# Foam recommendation for CNC



## SteveMI (May 29, 2011)

Honest John commented on the foam he uses a while back, but I can't really find it. So, what foam brands do people use and recommend? Also, which would you never use again?

And, what are other alternatives to foam, ply or real wood for 3D carving?

I need to machine a 3D model at a size that makes real wood not as practical.

Steve.


----------



## Gaffboat (Mar 11, 2012)

I have used HDU Precision Foam which is available is cut sheet sizes from InterStateHDU. The 15# board I used is available in .75, 1, 1.5, and 2 inch thickness and the following sizes in inches: 12 x 12, 12 x 24, 12 x 36, 12 x 48, 24 x 24, 24 36 and 24 x 48. They are packaged well to protect during shipping. I like it and will definitely use it again. I cuts easily with crisp edges.


----------



## honesttjohn (Feb 17, 2015)

Steve,

I was talking about Corafoam. Alpine Sign in Lansing carries it now. Ask for Rob. They do deliver cheaper than you can drive and go get it.

How big a piece you need?


----------



## SteveMI (May 29, 2011)

John - for two of them I need 42" square and another 18" square

Have you tried the foam store up on Hall Road? Years since I was there.

Steve.


----------



## honesttjohn (Feb 17, 2015)

I got some 48 x 48 pieces of 3/4 and 1" Corafoam here. Didn't even know there was a foam place by me. Alpine will deliver a full sheet cut however you want it for, I believe, around $15.


----------



## scottgrove (Sep 4, 2016)

I don't know the brand name but get it from a sign supplier, 20 and 30 lb , 4x8 sheets in 1" and 2" thickness. carves like butter


----------



## Tagwatts (Apr 11, 2012)

Honest John, 
I know very little about the CNC, just enough to get me into trouble. Question, do use the CNC To cut signs and such in the foam? Are you using the foam in some other way. What type or kind of bit do you use when cutting foam pieces?

Thanks, Tagwatts


----------



## honesttjohn (Feb 17, 2015)

Frank,

You can use foam to cut or carve most anything. I"m partial to Corafoam. It comes in sheets up to 4 inches thick. It doesn't bend, warp, rot, or anything else. Using 100% acrylic paint you can prime it and paint it - hang it outside , and you shouldn't have to touch it for 8 to 10 years or better. Most of your newer "carved" business signs are made of this type of material- not wood. You can usually cut everything in one pass. No roughing pass is usually needed. Plus, there's virtually no waste, since there are no knots or imperfections. I've pocket cut letters less than a 1/16" with no chipping. I just use my regular bits. They last forever cutting this stuff.
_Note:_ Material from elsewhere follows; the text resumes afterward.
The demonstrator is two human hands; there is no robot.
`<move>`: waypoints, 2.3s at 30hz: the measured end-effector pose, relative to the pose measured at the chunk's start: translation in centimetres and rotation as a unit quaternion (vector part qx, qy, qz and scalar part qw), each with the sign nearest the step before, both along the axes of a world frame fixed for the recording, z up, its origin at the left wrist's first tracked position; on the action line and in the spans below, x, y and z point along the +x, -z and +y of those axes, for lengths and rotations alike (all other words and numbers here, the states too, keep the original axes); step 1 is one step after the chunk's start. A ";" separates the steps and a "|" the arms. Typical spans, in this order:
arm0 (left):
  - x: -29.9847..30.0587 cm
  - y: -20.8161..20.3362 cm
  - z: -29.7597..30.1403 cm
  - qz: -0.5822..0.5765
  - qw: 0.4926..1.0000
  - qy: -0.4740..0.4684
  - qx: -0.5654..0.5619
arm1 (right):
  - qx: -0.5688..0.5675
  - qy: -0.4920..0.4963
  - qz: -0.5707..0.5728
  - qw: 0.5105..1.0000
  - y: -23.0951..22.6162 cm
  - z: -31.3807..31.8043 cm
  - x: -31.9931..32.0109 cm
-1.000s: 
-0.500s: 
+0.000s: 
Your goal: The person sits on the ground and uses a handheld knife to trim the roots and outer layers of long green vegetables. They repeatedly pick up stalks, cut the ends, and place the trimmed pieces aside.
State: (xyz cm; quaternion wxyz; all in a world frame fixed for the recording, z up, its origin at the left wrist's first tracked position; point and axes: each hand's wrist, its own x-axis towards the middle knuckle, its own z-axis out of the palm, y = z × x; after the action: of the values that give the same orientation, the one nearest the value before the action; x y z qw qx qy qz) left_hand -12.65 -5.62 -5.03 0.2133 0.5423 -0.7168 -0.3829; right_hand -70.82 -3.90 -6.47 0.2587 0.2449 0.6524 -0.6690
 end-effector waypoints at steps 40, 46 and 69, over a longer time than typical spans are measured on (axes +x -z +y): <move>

Send this guy an email and he'll send you a free sample - [email protected]


----------



## SteveMI (May 29, 2011)

honesttjohn said:


> I got some 48 x 48 pieces of 3/4 and 1" Corafoam here. Didn't even know there was a foam place by me. Alpine will deliver a full sheet cut however you want it for, I believe, around $15.


John - false hope, they only do cushion type foam. Foam Factory - 23 mile / Romeo Plank

-=-=-=-=-=-=-=-=-=-=-=-=-=-=-=-=-=-=-=

There is Wensco in Livonia who has HDU sign board https://www.wensco.com/CatSearch/5087/signfoam-4-15-lb-density-4ft-widths

Steve.


----------



## SteveMI (May 29, 2011)

Gaffboat said:


> I have used HDU Precision Foam which is available is cut sheet sizes from InterStateHDU.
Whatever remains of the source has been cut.